**ABOUT THIS EXERCISE:**
For the word "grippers", count the lines of the data that include it and give only the total.

(Extracted records)
- - -

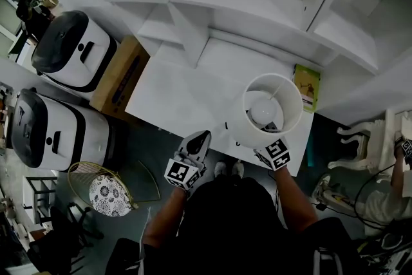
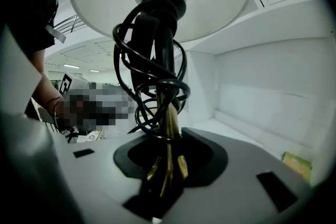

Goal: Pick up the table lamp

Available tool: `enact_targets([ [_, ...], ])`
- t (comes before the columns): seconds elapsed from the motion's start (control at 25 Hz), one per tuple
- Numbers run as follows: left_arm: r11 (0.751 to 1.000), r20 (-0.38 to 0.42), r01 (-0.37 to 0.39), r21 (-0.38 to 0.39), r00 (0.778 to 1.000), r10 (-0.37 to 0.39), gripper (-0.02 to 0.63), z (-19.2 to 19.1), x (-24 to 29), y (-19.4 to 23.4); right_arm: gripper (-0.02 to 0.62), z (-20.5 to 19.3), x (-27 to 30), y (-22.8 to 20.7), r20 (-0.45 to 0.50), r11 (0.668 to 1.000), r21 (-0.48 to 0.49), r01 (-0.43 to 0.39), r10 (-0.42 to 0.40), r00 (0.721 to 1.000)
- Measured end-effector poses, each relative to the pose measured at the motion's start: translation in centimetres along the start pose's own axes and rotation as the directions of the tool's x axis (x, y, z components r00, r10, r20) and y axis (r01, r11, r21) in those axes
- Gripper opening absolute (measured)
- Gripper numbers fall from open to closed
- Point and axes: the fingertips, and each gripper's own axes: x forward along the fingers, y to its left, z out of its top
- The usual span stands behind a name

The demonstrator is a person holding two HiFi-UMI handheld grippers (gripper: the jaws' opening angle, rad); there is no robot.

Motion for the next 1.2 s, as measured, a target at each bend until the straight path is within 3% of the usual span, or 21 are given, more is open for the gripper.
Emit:
enact_targets([
  [0.4, 1.000, -0.015, 0.013, 0.000, 1.000, -0.013, 0.017, -0.3, 0.5, -1.0, 0.130, -1.2, -1.6, 1.9, -0.008, 1.000, 0.006, -0.031, 0.031, 1.000],
  [1.08, 1.000, -0.024, 0.031, 0.002, 0.999, -0.031, 0.017, -0.3, 1.0, -0.8, 0.130, -1.6, -2.2, 1.6, 0.001, 0.999, 0.034, -0.015, 0.015, 1.000],
  [1.2, 0.999, -0.029, 0.039, 0.001, 0.999, -0.039, 0.017, -0.4, 1.3, -0.9, 0.130, -0.3, -2.3, 1.8, 0.011, 0.999, 0.032, -0.024, 0.023, 1.000],
])
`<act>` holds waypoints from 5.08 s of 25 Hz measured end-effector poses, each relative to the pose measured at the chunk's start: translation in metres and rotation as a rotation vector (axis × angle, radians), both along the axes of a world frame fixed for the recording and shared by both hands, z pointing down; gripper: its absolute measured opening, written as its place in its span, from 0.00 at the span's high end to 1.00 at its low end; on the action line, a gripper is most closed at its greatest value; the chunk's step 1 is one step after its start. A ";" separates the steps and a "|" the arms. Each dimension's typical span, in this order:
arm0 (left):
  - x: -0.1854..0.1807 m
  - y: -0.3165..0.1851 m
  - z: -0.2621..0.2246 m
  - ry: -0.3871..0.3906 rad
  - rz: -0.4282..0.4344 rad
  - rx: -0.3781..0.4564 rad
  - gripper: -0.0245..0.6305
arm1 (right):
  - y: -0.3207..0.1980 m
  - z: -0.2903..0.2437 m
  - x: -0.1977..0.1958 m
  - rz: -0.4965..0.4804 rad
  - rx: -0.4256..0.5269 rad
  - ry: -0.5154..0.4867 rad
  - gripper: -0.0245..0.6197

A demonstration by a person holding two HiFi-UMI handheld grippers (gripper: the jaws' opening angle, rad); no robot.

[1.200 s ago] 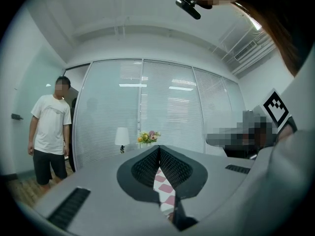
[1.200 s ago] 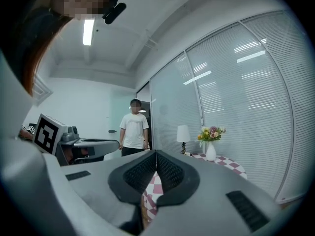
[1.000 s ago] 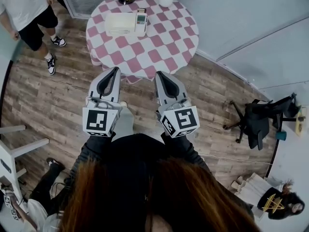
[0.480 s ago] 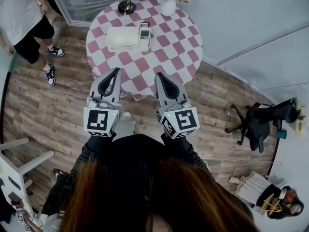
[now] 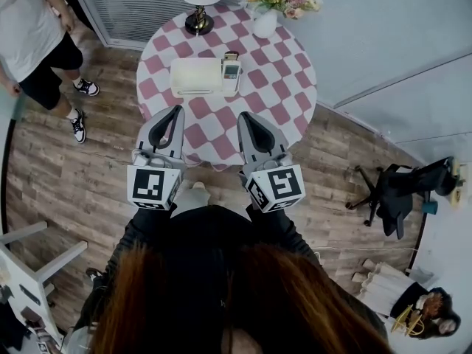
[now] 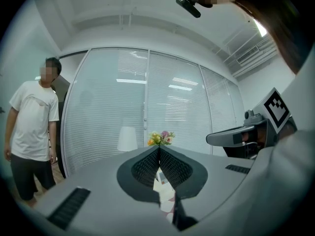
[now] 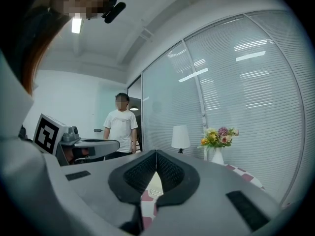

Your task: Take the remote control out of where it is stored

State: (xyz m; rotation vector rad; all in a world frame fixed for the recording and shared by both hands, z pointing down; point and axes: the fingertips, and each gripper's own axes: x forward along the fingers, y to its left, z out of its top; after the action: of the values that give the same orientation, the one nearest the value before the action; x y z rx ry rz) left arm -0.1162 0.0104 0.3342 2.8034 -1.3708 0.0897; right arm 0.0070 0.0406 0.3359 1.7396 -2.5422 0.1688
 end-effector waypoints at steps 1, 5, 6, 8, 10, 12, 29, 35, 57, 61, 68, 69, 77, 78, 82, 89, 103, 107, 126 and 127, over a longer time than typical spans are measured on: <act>-0.001 -0.003 0.001 0.000 0.001 -0.004 0.95 | -0.004 0.000 -0.001 0.001 -0.003 0.000 0.94; -0.001 -0.011 0.007 0.007 0.012 -0.018 0.95 | -0.013 0.003 -0.002 0.005 -0.013 0.001 0.94; -0.001 -0.012 0.008 0.008 0.013 -0.020 0.95 | -0.015 0.003 -0.002 0.006 -0.015 0.001 0.94; 0.000 -0.017 0.009 0.008 0.012 -0.026 0.95 | -0.020 0.005 0.000 0.007 -0.022 -0.001 0.94; 0.001 -0.021 0.011 0.005 0.009 -0.033 0.95 | -0.025 0.007 0.001 0.006 -0.031 -0.003 0.94; 0.003 -0.026 0.014 0.002 0.004 -0.042 0.95 | -0.031 0.011 0.003 0.000 -0.040 -0.005 0.94; 0.046 -0.080 0.012 -0.002 -0.099 -0.044 0.95 | -0.098 0.011 0.049 -0.121 -0.053 -0.014 0.94; 0.061 -0.087 0.012 0.010 -0.100 -0.041 0.95 | -0.113 0.011 0.056 -0.151 -0.050 -0.008 0.94; 0.049 -0.135 0.013 -0.007 -0.035 -0.023 0.95 | -0.161 0.041 0.052 -0.005 -0.119 0.029 0.94; 0.048 -0.136 0.014 -0.006 -0.029 -0.024 0.95 | -0.176 0.059 0.054 0.028 -0.149 0.041 0.94; 0.045 -0.131 0.013 -0.012 -0.026 -0.020 0.95 | -0.194 0.109 0.058 0.082 -0.232 0.078 0.94; 0.045 -0.130 0.013 -0.013 -0.027 -0.020 0.95 | -0.195 0.116 0.059 0.091 -0.244 0.084 0.94; 0.043 -0.128 0.014 -0.006 -0.027 -0.019 0.95 | -0.201 0.161 0.067 0.158 -0.298 0.116 0.94; 0.044 -0.129 0.014 -0.006 -0.023 -0.019 0.95 | -0.202 0.167 0.068 0.164 -0.311 0.118 0.94; 0.044 -0.129 0.013 -0.006 -0.018 -0.017 0.95 | -0.201 0.183 0.068 0.173 -0.353 0.115 0.94; 0.043 -0.125 0.013 -0.013 -0.019 -0.020 0.95 | -0.197 0.203 0.061 0.167 -0.404 0.098 0.94; 0.039 -0.121 0.016 -0.025 -0.011 -0.025 0.95 | -0.203 0.221 0.050 0.210 -0.460 0.033 0.69; 0.039 -0.121 0.017 -0.028 -0.013 -0.029 0.95 | -0.207 0.230 0.051 0.232 -0.496 0.022 0.59; 0.020 -0.123 0.020 -0.048 -0.066 -0.061 0.95 | -0.226 0.241 0.051 0.271 -0.486 0.079 0.58; 0.019 -0.123 0.020 -0.050 -0.068 -0.063 0.95 | -0.226 0.241 0.051 0.267 -0.485 0.083 0.58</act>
State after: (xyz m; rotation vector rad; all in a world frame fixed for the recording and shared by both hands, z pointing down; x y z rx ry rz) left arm -0.0969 -0.1125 0.3546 2.7183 -1.4453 0.1998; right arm 0.0585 -0.1851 0.5769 1.8162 -1.9775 0.6472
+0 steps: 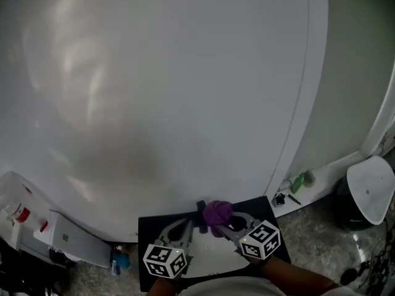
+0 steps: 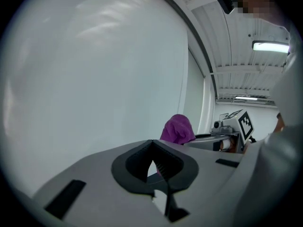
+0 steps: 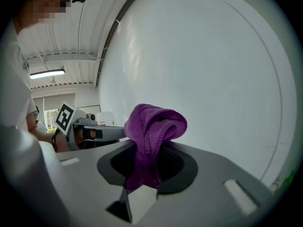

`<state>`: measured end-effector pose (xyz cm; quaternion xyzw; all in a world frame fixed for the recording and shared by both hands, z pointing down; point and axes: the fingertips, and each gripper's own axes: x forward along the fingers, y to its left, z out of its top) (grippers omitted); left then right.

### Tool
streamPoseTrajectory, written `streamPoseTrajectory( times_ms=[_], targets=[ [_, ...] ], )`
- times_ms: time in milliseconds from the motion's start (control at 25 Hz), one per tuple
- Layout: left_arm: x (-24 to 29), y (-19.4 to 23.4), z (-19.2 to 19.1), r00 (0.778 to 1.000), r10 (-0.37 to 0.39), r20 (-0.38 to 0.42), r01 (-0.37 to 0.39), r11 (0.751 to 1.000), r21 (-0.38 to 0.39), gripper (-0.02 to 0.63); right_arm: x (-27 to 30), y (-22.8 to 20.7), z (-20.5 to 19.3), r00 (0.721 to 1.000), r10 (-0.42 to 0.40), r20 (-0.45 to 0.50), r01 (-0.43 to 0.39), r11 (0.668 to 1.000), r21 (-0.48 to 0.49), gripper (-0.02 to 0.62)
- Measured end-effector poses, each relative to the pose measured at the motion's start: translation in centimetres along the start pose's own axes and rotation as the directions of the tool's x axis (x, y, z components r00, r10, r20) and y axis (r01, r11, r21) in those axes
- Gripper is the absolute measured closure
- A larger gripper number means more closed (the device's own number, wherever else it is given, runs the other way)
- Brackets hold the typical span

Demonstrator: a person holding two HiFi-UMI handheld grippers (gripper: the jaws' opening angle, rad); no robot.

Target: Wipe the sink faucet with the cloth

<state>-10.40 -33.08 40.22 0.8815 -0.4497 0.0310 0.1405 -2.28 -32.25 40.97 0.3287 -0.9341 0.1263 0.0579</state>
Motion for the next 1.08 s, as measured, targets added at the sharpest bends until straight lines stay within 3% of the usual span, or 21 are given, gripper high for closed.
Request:
streamPoseTrajectory(
  times_ms=[1080],
  targets=[
    [-0.4, -0.3, 0.2, 1.000, -0.008, 0.003, 0.008, 1.000, -0.003, 0.600, -0.5, 0.4, 1.1, 1.000, -0.016, 0.019, 0.016, 1.000, 0.001, 0.499]
  ],
)
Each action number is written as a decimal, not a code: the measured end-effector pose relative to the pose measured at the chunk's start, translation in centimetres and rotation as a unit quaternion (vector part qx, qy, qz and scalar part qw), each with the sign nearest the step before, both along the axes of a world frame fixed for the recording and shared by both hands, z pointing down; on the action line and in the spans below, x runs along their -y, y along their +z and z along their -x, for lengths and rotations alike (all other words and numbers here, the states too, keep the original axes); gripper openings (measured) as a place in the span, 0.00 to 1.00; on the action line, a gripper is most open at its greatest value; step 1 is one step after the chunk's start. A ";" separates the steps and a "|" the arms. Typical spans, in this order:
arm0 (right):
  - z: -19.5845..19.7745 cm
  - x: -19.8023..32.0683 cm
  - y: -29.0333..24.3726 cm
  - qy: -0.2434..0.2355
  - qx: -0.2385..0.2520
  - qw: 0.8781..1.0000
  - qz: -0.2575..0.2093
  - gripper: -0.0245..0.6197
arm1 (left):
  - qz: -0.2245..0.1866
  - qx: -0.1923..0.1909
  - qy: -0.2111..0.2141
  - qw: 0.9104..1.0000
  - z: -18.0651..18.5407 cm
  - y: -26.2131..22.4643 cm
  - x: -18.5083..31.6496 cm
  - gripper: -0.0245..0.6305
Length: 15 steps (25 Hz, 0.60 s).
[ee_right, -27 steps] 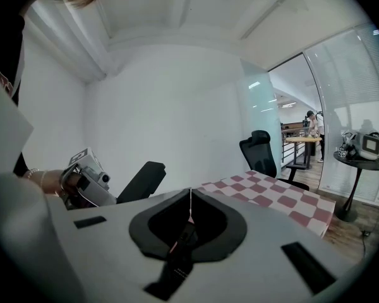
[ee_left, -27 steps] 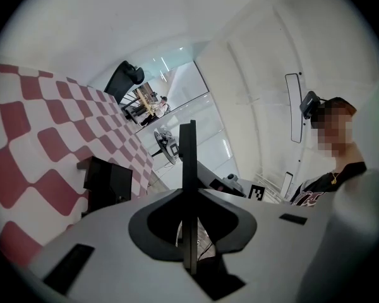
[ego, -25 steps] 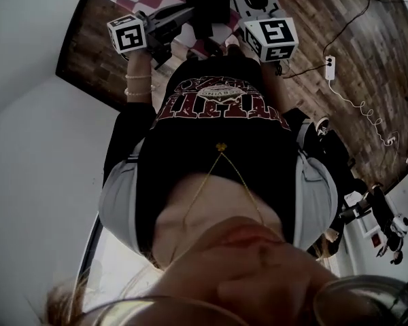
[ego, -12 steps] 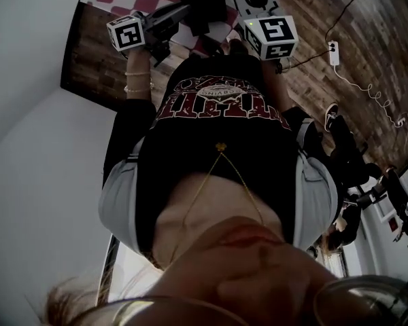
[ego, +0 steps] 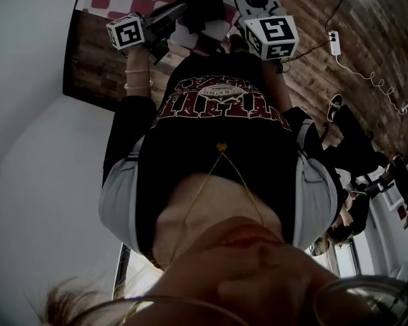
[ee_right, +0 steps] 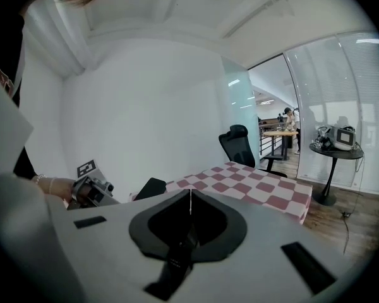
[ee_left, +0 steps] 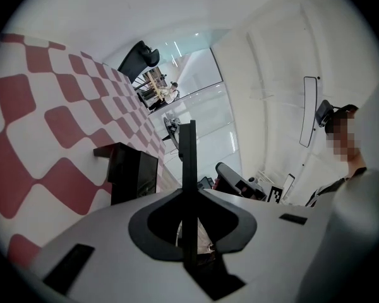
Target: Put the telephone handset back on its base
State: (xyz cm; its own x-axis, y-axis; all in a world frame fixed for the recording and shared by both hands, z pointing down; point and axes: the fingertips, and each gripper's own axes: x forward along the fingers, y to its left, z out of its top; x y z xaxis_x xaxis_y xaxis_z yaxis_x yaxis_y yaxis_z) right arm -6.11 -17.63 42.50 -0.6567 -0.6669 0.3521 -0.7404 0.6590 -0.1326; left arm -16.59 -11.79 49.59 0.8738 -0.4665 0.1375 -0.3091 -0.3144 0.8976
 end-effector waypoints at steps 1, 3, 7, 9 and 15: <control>-0.2 0.6 0.3 0.003 -0.001 1.000 0.003 0.07 | 0.004 0.001 0.001 1.000 -0.1 0.5 0.7 0.15; -0.7 1.6 0.8 0.007 -0.002 1.000 0.007 0.07 | 0.012 0.005 0.002 1.000 -0.2 1.5 1.7 0.15; -1.3 1.6 1.4 0.014 -0.008 1.000 0.012 0.07 | 0.024 0.009 -0.001 1.000 -0.1 3.0 2.0 0.15; -1.5 1.5 1.6 0.017 -0.010 1.000 0.015 0.07 | 0.032 0.009 -0.002 0.999 0.0 3.7 1.9 0.15; -1.7 1.5 2.2 0.021 -0.016 0.999 0.023 0.07 | 0.043 0.011 -0.004 0.999 0.1 4.9 2.1 0.15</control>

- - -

**RESULT BELOW:**
4